In point of fact, we’re not even close to having the best health care in the world. As legendary Princeton health economist Uwe Reinhardt prophetically remarked two years prior to COVID-19, “At international health care conferences, arguing that a certain proposed policy would drive some country’s system closer to the U.S. model usually is the kiss of death.”

It is at times like these that system weaknesses expose themselves. The inability to swiftly and efficiently test a population for COVID-19, share those results, and rationally plan a swift, coordinated, and effective response is a reflection of the gross inadequacies of our health care system. So is a leaky and disjointed supply system that can’t manage demand for cue tips, let alone ventilators and manpower.

In a review of CODE BLUE last year, John Rother, President and CEO of the National Coalition on Health Care wrote, “Code Blue will make you mad, but it will also make you better informed and better able to understand what we need to do as a country to fix it. I can’t think of a more persuasive book on the need for change.”

The need for change that John forecasted not only included matters of justice, planning, and equitable distribution of health care resources, but also the capacity to respond to a global public health event of the magnitude of COVID-19.
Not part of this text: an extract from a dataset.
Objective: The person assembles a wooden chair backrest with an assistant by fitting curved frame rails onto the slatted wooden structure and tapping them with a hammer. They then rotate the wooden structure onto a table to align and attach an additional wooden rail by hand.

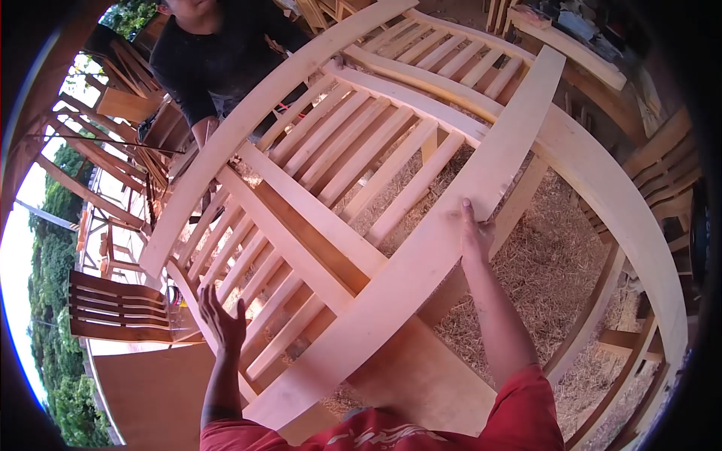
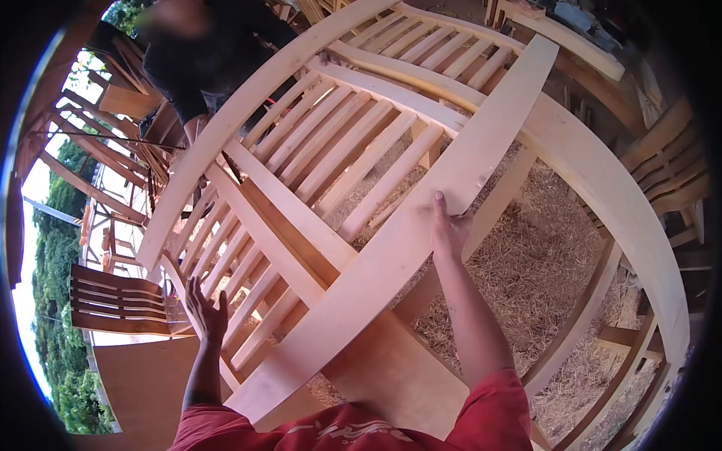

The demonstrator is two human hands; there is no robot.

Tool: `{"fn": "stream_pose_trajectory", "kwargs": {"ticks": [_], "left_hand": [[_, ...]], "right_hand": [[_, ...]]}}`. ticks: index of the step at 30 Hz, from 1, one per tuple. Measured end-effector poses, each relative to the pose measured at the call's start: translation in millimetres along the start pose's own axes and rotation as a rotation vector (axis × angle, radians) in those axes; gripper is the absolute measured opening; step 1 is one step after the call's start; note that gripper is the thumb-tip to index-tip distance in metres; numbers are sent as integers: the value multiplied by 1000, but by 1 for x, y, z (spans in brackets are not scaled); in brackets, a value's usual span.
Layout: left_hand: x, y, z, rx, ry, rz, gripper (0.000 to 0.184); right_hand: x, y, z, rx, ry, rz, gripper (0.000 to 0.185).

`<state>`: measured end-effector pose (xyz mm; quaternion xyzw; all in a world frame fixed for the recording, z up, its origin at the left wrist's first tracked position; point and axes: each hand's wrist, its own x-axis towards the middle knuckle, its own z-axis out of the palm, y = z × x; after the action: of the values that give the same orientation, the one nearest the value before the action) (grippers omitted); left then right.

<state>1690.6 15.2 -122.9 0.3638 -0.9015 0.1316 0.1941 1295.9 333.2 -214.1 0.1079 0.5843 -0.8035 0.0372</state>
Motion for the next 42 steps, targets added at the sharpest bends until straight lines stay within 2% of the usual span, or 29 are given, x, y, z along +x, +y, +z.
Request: {"fn": "stream_pose_trajectory", "kwargs": {"ticks": [1,3,5,7,8,9,10,12,14,16,18,20,25,29,33,34,37,38,40,42], "left_hand": [[-7,-46,-13,93,97,-122,80],[-57,-163,-1,476,-23,-593,86],[-89,-226,-3,-255,-433,-890,93],[-82,-194,-23,-1061,-669,-1160,74],[-77,-152,-32,-1287,-553,-1079,59],[-80,-168,-6,-1390,-604,-990,50],[-69,-135,-15,-1458,-447,-898,46],[-58,-151,6,-1295,-405,-891,43],[-32,-156,11,-1103,-292,-889,44],[-6,-164,16,-921,-181,-861,45],[21,-167,9,-953,0,-811,45],[34,-159,0,-928,130,-831,44],[41,-153,-15,-912,353,-715,41],[30,-138,-30,-882,460,-633,42],[19,-132,-39,-1023,533,-543,42],[15,-129,-51,-1159,472,-581,42],[20,-136,-85,-1307,427,-561,42],[25,-153,-95,-1195,364,-571,45],[47,-156,-143,-1383,399,-419,50],[70,-148,-209,-1352,418,-388,47]], "right_hand": [[2,0,0,-42,-1,32,59],[11,15,0,-185,79,22,68],[25,32,7,-347,234,-71,79],[16,12,15,-675,183,-33,91],[6,5,19,-873,223,-78,92],[-7,1,21,-947,186,-130,91],[-19,-1,23,-1021,151,-185,91],[-44,6,28,-1101,73,-340,90],[-86,4,31,-1125,-38,-618,80],[-138,-11,9,-775,-310,-620,73],[-188,-40,-29,-696,-447,-663,67],[-227,-58,-86,-670,-447,-554,61],[-305,-66,-228,-695,-85,-387,47],[-352,-64,-272,-673,73,-297,45],[-354,-61,-243,-470,-86,-283,42],[-353,-72,-225,-429,-157,-297,39],[-342,-70,-196,-384,-377,-387,37],[-342,-73,-187,-363,-410,-391,37],[-347,-85,-162,-326,-472,-392,36],[-350,-90,-149,-328,-521,-404,35]]}}
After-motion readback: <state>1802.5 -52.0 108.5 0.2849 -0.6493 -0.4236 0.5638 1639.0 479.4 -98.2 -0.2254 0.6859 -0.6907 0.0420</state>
How broken must a system be when our nation can’t keep up with nations like South Korea and Italy in testing for the virus? What does our “patchwork response”, variable across states and communities, lacking any private-public planning and coordination, and absent clarity on pricing, access, eligibility and prioritization, and raft with confusion even on what protections are necessary for health care workers collecting samples, tell us about our need for a fundamental restructuring of our health care system?
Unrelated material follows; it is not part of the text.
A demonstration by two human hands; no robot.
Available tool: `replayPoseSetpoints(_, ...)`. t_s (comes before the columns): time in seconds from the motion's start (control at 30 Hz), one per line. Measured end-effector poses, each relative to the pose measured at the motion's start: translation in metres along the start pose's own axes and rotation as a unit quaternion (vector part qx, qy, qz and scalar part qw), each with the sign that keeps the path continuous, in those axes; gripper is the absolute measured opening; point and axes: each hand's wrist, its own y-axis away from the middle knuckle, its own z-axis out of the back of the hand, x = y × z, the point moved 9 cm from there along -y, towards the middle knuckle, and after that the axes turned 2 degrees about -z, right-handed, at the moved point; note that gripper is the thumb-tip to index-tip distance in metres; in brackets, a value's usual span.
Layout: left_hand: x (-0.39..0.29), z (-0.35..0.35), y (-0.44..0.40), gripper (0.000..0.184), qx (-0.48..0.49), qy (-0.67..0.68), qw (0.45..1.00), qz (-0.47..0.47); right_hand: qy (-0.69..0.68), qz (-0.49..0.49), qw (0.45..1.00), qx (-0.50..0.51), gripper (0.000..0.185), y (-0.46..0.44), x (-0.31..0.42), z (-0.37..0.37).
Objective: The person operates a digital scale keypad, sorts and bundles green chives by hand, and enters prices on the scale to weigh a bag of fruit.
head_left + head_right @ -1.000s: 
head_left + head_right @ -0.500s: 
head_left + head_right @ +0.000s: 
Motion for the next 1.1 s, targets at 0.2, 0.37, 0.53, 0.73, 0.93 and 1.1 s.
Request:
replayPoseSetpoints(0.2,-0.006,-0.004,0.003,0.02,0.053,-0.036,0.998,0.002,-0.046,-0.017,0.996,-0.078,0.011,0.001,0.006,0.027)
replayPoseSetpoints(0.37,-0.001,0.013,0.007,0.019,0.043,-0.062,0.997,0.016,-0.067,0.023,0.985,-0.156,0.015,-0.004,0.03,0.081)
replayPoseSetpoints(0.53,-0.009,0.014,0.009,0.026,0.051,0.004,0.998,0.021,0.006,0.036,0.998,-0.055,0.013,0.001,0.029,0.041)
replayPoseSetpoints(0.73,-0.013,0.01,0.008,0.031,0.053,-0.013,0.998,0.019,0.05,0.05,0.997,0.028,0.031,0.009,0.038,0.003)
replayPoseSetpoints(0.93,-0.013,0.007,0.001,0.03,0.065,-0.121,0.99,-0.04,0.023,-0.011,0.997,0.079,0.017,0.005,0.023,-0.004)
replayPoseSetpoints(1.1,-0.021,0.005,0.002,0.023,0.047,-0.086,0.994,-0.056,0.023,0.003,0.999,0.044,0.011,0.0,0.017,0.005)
God Bless Anthony Fauci, but is our system so fragile that the fate of Americans rests on a single individual having the temerity to speak truth to power in the face of executive incompetence? And how are we to reconcile a Presidential veto on testing kits months ago.

A half-century of systematic underfunding of public health, planning and prevention in deference to entrepreneurial scientists in pursuit of profit and patents over patients and families, ends here – in crisis. We will survive this “Code Blue” calamity, but we need to assure through new leadership and deliberate action by the new Biden/Harris administration that it will never happen again.

Comments

3 Responses to “Silver Bullets Do Not A Health System Make.”

  1. Sue Ross
    November 10th, 2020 @ 1:02 pm

    Amen to that!

  2. Bionaze
    November 11th, 2020 @ 2:09 am

    People want an easy solution, but there simply isn’t one. The challenge of finding a single, silver bullet solution is rooted in a very complex, multi-variate problem, where there are complicated and competing interests and incentives from a large and varied set of stakeholders.

  3. Mike Magee
    November 11th, 2020 @ 9:03 am

    Agree. It’s complicated – but manageable.